Should Texas have gone for it on 4th down?

On Saturday night, Tom Herman made the “risky” play call and chose to go for the first down facing a 4^th and 3 from the Oklahoma State 28 yard line. It was clear at that point that this would be a difficult game for Texas to come away victorious. Texas was up 14-6 at that point, with the chance to make it a two-score game, so the calls from many fans, especially after the attempt resulted in a loss of a yard and a turnover on downs, was that Herman should have “taken the points” and not gambled with the score.

What follows is a statistical and numerical defense of the decision to go for it.
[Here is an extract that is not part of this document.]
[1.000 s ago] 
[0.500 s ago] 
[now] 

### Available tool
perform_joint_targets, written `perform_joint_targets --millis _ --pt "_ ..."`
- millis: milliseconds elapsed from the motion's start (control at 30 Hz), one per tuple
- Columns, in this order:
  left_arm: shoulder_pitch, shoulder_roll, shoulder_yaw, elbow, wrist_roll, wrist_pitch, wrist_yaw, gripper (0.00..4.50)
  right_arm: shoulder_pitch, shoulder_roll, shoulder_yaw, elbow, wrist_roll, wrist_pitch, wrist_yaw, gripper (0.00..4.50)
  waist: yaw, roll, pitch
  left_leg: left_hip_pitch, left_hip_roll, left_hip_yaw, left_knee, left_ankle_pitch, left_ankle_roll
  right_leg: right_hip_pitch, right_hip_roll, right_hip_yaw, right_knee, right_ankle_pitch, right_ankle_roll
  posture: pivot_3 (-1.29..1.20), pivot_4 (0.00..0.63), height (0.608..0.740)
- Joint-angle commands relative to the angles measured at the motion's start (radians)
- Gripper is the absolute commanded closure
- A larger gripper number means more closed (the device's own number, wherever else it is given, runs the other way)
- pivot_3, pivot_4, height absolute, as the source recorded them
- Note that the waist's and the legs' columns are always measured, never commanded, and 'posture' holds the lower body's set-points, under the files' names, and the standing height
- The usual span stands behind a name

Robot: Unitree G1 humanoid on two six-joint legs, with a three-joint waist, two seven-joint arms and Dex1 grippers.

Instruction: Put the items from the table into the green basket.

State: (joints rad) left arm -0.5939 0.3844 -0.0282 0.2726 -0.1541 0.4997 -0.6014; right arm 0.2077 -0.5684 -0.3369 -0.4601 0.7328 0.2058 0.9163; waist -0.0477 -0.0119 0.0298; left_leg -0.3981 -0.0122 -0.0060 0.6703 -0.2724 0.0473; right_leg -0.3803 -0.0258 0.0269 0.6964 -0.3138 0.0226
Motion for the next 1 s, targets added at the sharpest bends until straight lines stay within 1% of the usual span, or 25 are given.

First, let’s get out of the way the common complaints:

1. This is going to be a close game. You should just take the points when you have the chance to.
2. You have a stud field goal kicker who just nailed a 57 yard field goal last week against Rice. Let him kick the ball.
3. I agree with gambling sometimes, but I don’t like the decision to gamble here.

All of these are, to some degree, the same complaint phrased differently. Still, I will address each one separately.

1. This is going to be a close game. You should just take the points when you have the chance to.

I agree. When playing a close game, you should do whatever you can to maximize the expected number of points you will score.

Let’s talk about expectation values for a second:

An expectation value is the long run average of outcomes in a trial repeated with the same conditions. For example: the expectation value from rolling a six sided die is 3.5 because you are equally likely to get a 1, 2, 3, 4, 5, or 6 as an outcome and, if you average these values, you get a 3.5.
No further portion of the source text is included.